The Obama Administration
Finally, in 2014, the Obama Administration decided to clarify the Clean Water Act once and for all. Basing new regulations on an enormous scientific review process along with an estimated two million public comments, the EPA released the Clean Water Rule.
Designed and developed to make sure that “waters protected under the Clean Water Act are more precisely defined, more predictable, easier for businesses and industry to understand, and consistent with the law and the latest science,” according to the EPA, “the rule protects streams and wetlands that are scientifically shown to have the greatest impact on downstream water quality and form the foundation of our nation’s water resources.”
The rule guards tributaries that have “a bed, a bank, and ordinary high water mark”, along with “regional water treasures”, much like prairie potholes and Texas coastal wetlands “when they impact downstream waters.” However, it does not cover most farm ditches, ploughing fields, or moving livestock.
Unfortunately, the rule was challenged in court and has been put on hold. In the interim period, a guidance document issued by the Bush Administration as a temporary stop-gap in 2008 is the guide to which waterways are protected by the Clean Water Act and what is not.
“Guidance documents don’t have the force of law,” Melinda Kassen, a water lawyer at the Theodore Roosevelt Conservation Partnership, Colorado, U.S., said to the National Geographic. “Everyone agrees it’s not a good way to be operating.”
If the Clean Water Rule is indeed rolled back, much more water will be left unguarded than many think.

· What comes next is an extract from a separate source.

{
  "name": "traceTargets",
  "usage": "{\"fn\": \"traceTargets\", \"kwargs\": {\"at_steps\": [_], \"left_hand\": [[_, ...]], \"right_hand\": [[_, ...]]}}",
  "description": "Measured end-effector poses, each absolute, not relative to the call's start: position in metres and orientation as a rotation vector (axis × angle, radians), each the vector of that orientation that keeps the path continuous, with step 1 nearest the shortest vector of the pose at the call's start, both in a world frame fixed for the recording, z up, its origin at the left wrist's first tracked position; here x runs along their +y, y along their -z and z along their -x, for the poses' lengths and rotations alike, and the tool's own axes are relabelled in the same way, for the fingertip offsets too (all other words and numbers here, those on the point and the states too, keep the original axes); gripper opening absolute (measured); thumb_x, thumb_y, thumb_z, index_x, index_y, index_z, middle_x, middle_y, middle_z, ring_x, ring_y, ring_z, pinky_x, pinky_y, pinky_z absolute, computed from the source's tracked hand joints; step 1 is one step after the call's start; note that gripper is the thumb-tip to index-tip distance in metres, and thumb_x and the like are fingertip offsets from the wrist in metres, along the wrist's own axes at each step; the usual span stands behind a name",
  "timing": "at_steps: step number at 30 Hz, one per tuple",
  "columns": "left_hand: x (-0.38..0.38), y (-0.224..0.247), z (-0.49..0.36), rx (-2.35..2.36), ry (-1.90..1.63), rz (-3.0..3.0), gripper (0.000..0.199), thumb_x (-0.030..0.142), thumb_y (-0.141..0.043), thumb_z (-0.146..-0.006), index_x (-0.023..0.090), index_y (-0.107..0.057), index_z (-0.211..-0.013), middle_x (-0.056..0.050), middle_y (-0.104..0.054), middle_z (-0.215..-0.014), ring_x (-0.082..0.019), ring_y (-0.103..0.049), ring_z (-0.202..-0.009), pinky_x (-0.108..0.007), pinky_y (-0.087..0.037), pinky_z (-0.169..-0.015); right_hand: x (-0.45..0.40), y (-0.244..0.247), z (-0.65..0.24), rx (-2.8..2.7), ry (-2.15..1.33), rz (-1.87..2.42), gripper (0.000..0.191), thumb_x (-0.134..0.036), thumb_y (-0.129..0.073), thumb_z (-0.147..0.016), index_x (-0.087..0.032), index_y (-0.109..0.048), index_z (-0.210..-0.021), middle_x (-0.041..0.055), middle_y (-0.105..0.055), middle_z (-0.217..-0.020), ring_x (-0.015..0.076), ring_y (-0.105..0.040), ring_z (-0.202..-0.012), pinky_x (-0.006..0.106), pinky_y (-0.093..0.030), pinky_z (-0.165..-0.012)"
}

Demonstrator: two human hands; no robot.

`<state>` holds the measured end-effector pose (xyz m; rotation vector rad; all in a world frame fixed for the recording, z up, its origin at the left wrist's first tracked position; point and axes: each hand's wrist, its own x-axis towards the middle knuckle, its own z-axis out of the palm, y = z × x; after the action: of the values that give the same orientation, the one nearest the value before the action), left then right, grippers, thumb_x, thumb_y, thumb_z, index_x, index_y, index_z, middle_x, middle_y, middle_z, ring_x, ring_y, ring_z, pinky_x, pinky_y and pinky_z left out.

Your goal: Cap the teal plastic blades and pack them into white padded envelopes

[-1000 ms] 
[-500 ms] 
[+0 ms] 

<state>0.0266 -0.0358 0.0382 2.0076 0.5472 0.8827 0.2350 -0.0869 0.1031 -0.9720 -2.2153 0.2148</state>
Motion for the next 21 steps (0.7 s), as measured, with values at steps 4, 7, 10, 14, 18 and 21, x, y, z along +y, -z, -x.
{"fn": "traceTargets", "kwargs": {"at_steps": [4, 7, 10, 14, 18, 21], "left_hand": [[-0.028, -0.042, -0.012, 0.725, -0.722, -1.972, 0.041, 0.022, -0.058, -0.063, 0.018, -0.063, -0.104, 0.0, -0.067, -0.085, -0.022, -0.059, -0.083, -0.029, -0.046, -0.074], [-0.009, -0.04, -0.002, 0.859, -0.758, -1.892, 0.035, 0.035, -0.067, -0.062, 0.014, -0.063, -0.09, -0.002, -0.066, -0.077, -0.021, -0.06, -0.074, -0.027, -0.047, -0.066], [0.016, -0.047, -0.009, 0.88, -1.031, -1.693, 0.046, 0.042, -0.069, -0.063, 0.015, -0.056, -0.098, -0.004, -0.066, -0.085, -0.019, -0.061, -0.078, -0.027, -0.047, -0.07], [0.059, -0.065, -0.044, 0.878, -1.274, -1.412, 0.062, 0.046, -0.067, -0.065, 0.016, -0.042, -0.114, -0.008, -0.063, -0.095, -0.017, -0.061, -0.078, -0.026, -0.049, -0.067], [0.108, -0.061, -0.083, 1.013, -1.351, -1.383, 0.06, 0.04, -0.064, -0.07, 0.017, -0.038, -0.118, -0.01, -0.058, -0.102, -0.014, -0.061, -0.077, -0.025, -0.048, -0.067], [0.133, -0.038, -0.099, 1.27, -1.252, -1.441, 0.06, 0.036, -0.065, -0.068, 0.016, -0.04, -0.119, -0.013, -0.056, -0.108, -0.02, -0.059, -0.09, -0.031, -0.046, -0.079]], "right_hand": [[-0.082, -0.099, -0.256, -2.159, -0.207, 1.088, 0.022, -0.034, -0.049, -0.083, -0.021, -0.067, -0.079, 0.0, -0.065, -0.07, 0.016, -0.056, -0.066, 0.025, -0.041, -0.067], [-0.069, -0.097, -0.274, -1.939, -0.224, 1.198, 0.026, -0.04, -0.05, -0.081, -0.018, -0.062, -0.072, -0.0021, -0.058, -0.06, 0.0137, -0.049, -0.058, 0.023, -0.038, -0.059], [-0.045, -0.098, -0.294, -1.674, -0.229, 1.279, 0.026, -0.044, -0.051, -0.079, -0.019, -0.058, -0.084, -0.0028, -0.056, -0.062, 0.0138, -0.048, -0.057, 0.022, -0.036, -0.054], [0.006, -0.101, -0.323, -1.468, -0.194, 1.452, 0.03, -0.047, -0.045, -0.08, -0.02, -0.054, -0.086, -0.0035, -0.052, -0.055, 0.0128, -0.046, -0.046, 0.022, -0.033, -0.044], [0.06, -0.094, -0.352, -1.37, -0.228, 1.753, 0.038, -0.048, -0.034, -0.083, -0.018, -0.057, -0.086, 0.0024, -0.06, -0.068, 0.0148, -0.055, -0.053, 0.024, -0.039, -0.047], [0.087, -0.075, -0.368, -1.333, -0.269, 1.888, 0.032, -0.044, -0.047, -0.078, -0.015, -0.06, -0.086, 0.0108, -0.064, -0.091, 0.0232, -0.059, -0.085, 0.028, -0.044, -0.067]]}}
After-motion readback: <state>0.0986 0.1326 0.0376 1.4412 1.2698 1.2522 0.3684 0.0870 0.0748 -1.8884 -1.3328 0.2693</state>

For example, in the state of Colorado, there is approximately 95,000 miles (152,000 kilometres) of streams, but only roughly 15 miles (24 kilometres) of the water can be considered “navigable waterways.” With an extremely narrow and limited reading and understanding of the Clean Water Act, 99.985 per cent of water in the state – and the water of every state downstream of Colorado, by extension – could be at risk from water pollution.

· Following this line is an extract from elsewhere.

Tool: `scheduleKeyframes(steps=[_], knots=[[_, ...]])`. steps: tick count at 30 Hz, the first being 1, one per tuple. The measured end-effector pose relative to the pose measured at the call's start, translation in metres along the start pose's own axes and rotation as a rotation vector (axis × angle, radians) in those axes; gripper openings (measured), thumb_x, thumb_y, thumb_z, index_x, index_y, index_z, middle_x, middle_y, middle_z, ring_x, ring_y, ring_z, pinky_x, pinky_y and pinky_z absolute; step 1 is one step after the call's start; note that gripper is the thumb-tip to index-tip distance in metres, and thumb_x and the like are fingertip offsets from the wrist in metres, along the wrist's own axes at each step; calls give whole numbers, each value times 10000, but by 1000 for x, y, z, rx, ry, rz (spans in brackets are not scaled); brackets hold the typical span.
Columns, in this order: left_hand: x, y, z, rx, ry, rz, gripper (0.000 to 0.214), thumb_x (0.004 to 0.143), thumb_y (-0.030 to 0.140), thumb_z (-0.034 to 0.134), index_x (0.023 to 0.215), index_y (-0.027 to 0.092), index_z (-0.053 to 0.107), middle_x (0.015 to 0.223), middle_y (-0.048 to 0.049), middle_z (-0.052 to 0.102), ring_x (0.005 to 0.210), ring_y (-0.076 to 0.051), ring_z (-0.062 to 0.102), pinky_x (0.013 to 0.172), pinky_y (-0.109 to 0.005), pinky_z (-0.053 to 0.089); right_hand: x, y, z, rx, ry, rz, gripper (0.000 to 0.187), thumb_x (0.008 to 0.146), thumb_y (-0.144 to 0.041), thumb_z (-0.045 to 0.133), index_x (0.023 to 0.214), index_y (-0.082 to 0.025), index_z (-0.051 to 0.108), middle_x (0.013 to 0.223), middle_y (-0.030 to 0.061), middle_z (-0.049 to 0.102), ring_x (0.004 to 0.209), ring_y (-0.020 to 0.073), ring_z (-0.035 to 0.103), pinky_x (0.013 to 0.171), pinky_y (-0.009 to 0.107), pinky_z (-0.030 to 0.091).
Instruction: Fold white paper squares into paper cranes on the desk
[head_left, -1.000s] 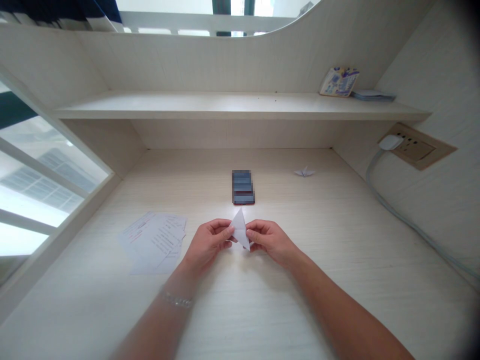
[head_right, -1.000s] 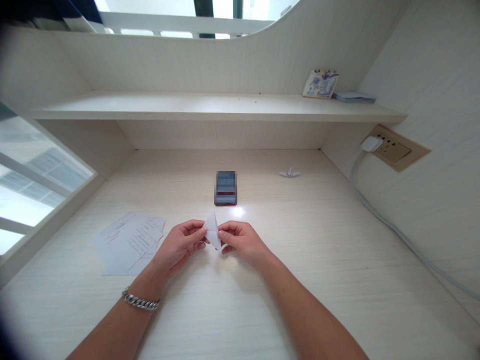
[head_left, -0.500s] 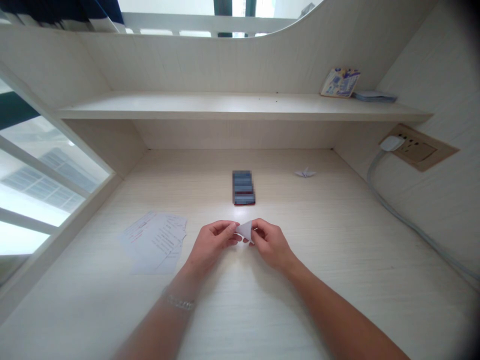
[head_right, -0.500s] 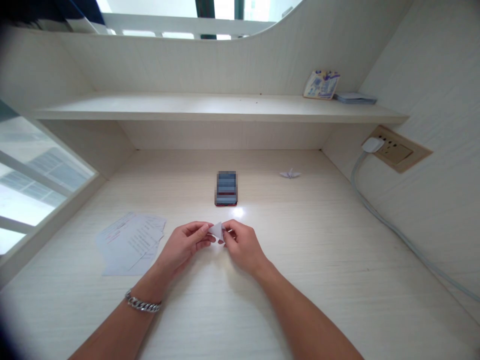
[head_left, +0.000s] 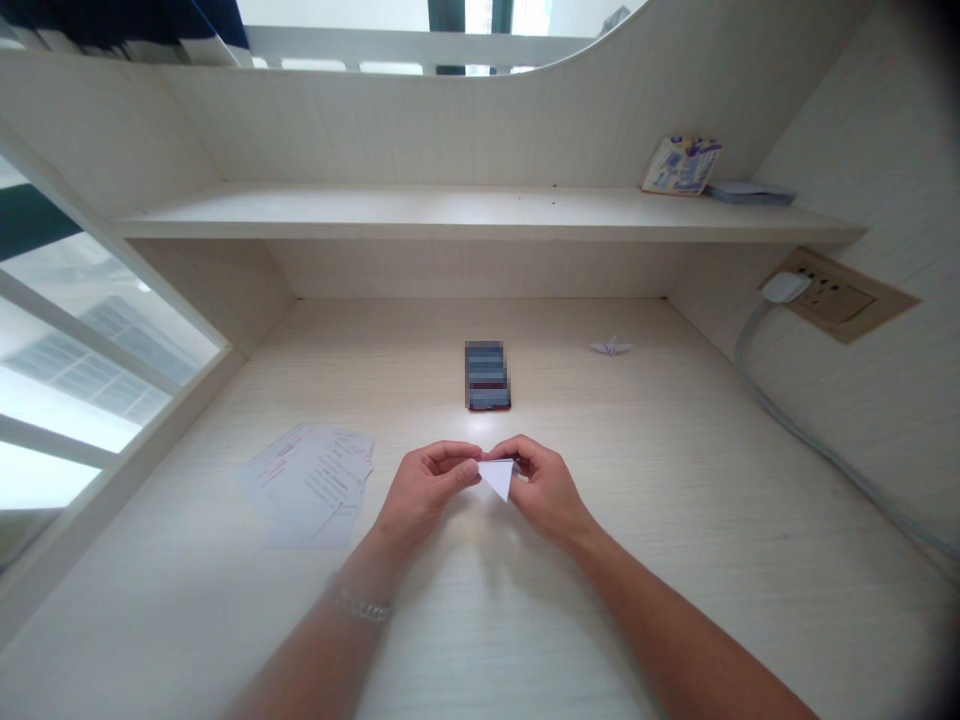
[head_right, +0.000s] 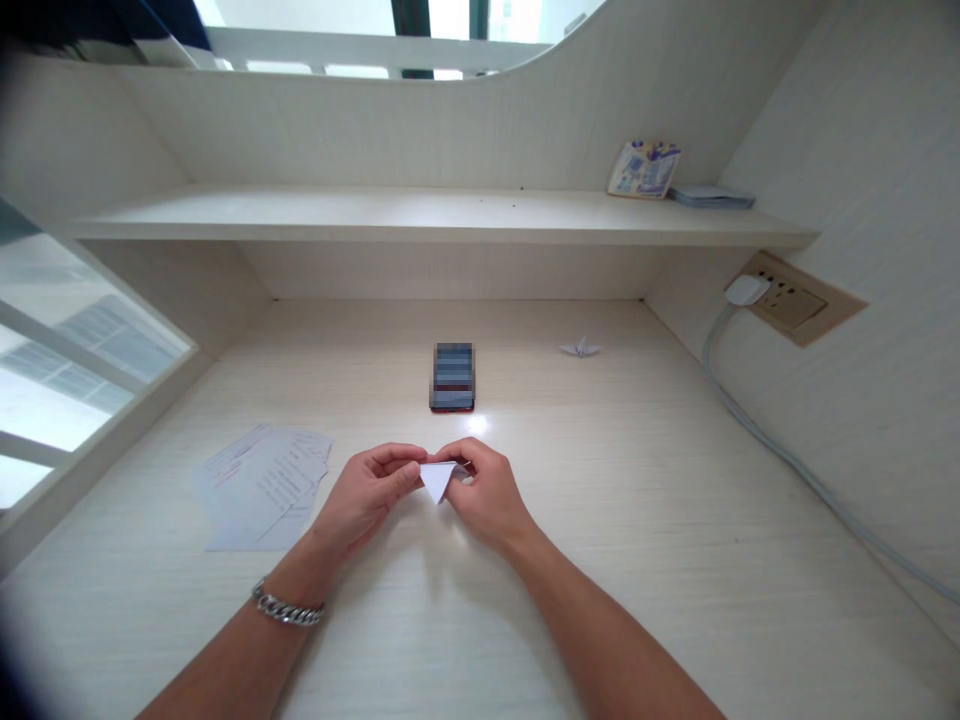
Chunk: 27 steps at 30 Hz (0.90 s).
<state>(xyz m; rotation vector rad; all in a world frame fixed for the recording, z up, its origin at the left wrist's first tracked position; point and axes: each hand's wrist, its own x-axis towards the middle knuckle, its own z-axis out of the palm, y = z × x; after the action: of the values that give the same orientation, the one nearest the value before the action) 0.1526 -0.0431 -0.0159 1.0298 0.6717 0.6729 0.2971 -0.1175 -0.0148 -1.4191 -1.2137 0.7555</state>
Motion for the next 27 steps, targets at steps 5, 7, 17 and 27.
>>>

If the EPA releases a new rule based on Scalia’s interpretation, the lawsuits will begin flying almost immediately, and it will almost undoubtedly end up, yet again, in the Supreme Court.
“If they apply the Scalia test, or just say it’s only the navigable waters and nothing else,” Michelle Bryan, a natural resource law professor at the University of Montana, told the National Geographic. “Then we are going to have litigation of breathtaking proportion.”